Now, the littlest changes that — for me — make the biggest difference: the layout and organisation of the plethora of icons that are scattered throughout Amtrak’s timetables. For those who are interested, the official Amtrak icons are actually a typeface called “Amtrak Pi”, which I don’t have access to. This is why I had to redraw/substitute my own icons, but it was actually for the better.

Just as numbers in tables benefit from being set so that they form neat columns, so do icons. I created my icons so that they each fit into a common square — sometimes using the whole square, other times just being centred within it. This meant that they could be consistently organised into neat columns of similar icons that could be read down the table as well as across. Amtrak’s table just centres as many “Service” icons as are required within each cell, which makes it difficult to compare those services between stations, as they don’t necessarily line up with each other when reading downwards. Even worse, the order of the icons isn’t consistent: Ashland and South Portsmouth–South Shore stations have the “unstaffed station” and “accessible platform” icons reversed in order compared to all the other stations. In contrast, my icons are neatly and consistently arranged in columns: station staffing in the first column, accessibility in the second, and Quik-Track ticketing in the third column. Any gaps in the columns instantly indicate that a service is not available at that station, and comparison between the two types of staffing and the two types of accessibility at all the different stations can be achieved much more rapidly.

The icons for service on each train are treated similarly, although here the best innovation is simply introducing a small gap between the icons and the arrival/departure time, instead of butting them right up to the numbers, which makes them much harder to read, especially when there’s a “D” on one side and a “P” on the other!

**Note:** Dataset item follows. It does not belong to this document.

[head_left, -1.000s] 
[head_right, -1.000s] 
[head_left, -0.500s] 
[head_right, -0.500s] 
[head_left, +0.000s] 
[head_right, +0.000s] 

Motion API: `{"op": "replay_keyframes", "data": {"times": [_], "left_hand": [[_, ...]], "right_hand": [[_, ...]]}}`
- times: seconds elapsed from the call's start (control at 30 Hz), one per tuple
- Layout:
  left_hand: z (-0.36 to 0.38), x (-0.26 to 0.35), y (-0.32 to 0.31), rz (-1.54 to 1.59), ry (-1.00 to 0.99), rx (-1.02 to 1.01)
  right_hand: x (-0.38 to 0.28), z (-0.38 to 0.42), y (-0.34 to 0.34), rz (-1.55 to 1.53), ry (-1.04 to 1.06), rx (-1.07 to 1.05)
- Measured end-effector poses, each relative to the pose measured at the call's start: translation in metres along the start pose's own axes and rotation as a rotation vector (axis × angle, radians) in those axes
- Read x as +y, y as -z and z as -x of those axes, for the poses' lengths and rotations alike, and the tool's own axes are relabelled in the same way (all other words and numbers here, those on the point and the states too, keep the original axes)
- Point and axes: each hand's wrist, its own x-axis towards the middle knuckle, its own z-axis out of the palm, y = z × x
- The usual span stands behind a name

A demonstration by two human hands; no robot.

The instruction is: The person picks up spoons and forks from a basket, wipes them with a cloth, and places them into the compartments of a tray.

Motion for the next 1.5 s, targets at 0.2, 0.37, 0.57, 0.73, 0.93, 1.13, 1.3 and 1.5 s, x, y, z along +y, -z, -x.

That’s pretty much it! I don’t think this table is perfect by any means, but it definitely makes my point: that a few minor, incremental changes to the presentation of information can make all the difference in helping customers get the information they need to travel more efficiently.

Side note: I have to say that I find it incredibly sad that Cincinnati Union Terminal — once one of the great railway hubs of America — now only services six Amtrak trains per week, and they arrive at the ignoble times of 1:13am (northbound) and 3:17am (southbound).